Assignment |
Reproduce exactly the lines from the one containing "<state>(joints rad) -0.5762" through the last line of the data, both ends included.

Available data |
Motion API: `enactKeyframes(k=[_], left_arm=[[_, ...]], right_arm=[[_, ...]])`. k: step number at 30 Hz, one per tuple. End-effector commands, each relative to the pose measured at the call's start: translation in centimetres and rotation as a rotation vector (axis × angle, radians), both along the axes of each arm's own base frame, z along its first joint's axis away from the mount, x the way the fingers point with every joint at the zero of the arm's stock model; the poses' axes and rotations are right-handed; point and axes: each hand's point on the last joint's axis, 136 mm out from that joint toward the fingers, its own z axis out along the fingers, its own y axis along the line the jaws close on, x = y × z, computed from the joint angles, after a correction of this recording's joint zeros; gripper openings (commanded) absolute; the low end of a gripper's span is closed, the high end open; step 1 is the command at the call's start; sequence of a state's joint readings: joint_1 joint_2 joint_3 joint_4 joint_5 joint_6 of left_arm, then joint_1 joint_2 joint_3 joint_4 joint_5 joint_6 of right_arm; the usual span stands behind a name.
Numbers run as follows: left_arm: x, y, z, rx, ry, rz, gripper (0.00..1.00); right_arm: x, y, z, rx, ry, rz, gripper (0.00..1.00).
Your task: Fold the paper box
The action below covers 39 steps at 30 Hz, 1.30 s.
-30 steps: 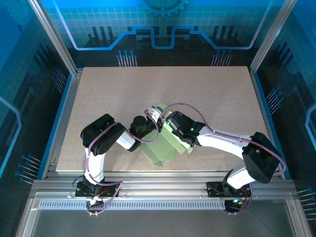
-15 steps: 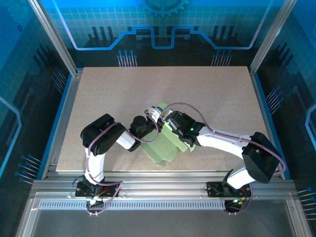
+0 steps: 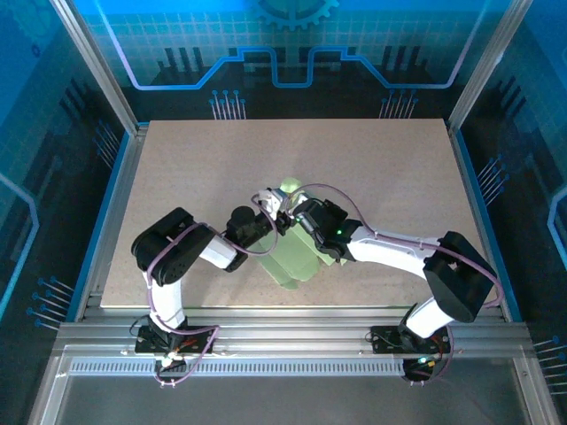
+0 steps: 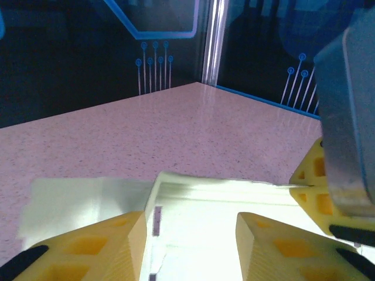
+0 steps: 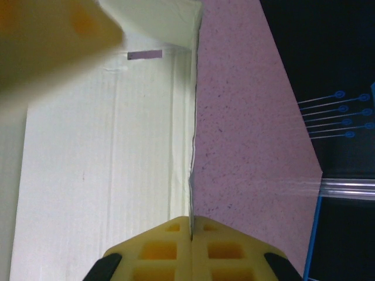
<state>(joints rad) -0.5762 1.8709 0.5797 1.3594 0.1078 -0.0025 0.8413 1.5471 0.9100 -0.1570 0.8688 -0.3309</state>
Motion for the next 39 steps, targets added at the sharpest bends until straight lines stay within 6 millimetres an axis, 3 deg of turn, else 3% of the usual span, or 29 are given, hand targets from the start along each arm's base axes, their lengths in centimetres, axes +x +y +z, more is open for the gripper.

Response |
<state>(joints rad) -0.5762 1.8709 0.5797 1.3594 0.1078 -0.0025 0.8413 1.5471 0.9100 -0.1570 0.8688 -0.3309</state>
Motion for the next 39 steps, targets added at the sharpest bends until straight lines stay within 6 millimetres an axis, 3 deg of turn, else 3% of the usual span, or 29 are given, hand targets from the start along each arm's base axes, their lengths in centimetres, axes +x +y +z, more is open for the gripper.

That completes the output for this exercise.